アルコール依存に対する動機付け面接(MI)の基礎

インタビュー技法

米国ホームレス医療協議会(National Health Care for the Homeless Council)のデビッド・B・ローゼングレン博士は、アルコール依存者への動機付け面接(MI)の5つの主要原則を提示しています。面接者やカウンセラーは、MIの技法を認定された上で実施すべきです。第一の原則は、患者自身の自己認識と実際の行動とのギャップを面接を通じて明らかにすることです。治療者は非評価的な質問を用いて、患者が自ら問題に気づくよう導きます。
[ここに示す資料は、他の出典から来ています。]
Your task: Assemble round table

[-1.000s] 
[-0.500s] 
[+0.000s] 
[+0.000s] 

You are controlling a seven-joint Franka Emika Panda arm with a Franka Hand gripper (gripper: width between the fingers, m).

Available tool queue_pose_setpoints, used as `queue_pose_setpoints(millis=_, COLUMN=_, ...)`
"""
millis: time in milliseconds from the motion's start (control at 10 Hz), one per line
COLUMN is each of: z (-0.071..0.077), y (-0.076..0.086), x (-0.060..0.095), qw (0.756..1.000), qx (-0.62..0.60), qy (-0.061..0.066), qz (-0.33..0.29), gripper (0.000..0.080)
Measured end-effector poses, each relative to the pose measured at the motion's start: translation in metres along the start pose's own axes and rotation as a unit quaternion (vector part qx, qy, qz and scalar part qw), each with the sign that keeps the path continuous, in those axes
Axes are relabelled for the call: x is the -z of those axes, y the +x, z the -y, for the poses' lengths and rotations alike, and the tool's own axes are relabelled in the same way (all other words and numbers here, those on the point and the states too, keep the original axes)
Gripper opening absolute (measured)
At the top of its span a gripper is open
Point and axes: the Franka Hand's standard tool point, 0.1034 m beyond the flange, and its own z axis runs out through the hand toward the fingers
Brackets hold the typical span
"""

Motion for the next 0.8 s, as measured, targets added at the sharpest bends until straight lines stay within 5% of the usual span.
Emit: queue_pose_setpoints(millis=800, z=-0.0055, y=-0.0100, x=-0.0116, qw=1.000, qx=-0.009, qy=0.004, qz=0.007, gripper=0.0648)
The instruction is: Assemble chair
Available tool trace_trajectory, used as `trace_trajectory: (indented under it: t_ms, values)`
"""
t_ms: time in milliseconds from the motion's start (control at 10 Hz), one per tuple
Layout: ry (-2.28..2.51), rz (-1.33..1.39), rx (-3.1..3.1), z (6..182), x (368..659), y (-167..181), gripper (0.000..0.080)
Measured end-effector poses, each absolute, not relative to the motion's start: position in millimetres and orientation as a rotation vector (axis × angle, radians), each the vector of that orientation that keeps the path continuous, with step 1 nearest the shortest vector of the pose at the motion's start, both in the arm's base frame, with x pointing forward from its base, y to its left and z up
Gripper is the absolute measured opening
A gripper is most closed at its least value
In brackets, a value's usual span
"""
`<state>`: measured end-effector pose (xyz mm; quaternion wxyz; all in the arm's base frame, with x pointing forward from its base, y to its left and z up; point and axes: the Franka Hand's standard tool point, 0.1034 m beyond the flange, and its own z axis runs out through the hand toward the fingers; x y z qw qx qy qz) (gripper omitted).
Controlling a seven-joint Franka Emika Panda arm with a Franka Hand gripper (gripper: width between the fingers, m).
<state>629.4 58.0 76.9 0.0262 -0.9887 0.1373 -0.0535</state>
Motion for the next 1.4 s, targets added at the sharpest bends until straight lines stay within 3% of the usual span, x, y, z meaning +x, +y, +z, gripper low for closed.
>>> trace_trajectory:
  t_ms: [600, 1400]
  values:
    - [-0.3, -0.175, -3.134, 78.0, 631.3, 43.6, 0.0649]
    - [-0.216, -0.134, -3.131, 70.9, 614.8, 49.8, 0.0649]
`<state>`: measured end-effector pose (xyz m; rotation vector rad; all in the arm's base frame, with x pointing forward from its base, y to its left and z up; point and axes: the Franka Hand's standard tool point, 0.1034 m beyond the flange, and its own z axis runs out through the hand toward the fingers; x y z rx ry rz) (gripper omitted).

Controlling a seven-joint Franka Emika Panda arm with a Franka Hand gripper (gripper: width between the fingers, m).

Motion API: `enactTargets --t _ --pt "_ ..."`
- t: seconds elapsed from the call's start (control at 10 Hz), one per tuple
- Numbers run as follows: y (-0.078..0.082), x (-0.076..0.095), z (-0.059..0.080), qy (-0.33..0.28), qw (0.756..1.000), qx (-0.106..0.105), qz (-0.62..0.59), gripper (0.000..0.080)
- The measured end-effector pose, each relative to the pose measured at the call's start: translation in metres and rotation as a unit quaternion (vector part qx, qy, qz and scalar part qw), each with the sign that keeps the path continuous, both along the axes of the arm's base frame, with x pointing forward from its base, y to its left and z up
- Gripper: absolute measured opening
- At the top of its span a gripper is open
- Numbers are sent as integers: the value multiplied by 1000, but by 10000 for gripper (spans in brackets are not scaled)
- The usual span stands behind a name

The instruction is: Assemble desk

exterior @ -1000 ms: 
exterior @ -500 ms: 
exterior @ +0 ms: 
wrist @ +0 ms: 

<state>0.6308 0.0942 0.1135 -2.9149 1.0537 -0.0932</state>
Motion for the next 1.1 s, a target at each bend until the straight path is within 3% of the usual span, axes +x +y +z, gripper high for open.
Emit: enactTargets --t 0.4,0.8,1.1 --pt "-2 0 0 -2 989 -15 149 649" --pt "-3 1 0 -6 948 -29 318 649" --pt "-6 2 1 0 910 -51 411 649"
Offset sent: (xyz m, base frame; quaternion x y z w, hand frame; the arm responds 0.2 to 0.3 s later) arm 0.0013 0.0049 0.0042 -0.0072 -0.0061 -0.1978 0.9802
たとえば、ある女性に「あなたは良い母親ですか?」と問い、続いて「良い母親の資質は何だと思いますか?」、さらに「バーで過ごす時間はどれくらいですか?」と尋ねるような形です。MIではレッテル貼りを避け、患者が自分をどう捉えているかを質問で引き出します。

信頼問題の克服

MIのアルコール治療者は、抵抗が表れたときに「ロール・ウィズ・レジスタンス(抵抗に乗る)」姿勢を取ります。患者が防御的・対立的になると、質問の方向を変えて対話を続けます。治療者は「できる」という自己効力感を患者に植え付けることが重要です。過去に困難を乗り越えた経験や成功体験を語らせ、変化への自信を育てます。また、共感的な態度でオープンかつ正直な雰囲気を作り、患者が感情や過去の行動を率直に共有できるようにします。信頼関係が築かれると、患者は治療者の善意を信じ、協力的に取り組むようになります。

成果

ニューメキシコ大学アルコール・薬物依存センターのウィリアム・R・ミラーらによる研究では、200名以上の患者にカウンセリングを提供し、一部にはMIを、他は従来のカウンセリングを実施しました。その結果、両群間で再発率に有意差は認められませんでした。MIの効果は、患者が否認状態になく、変化への意思があり、治療者がMIの原則を十分に理解し実践できるかどうかに大きく依存します。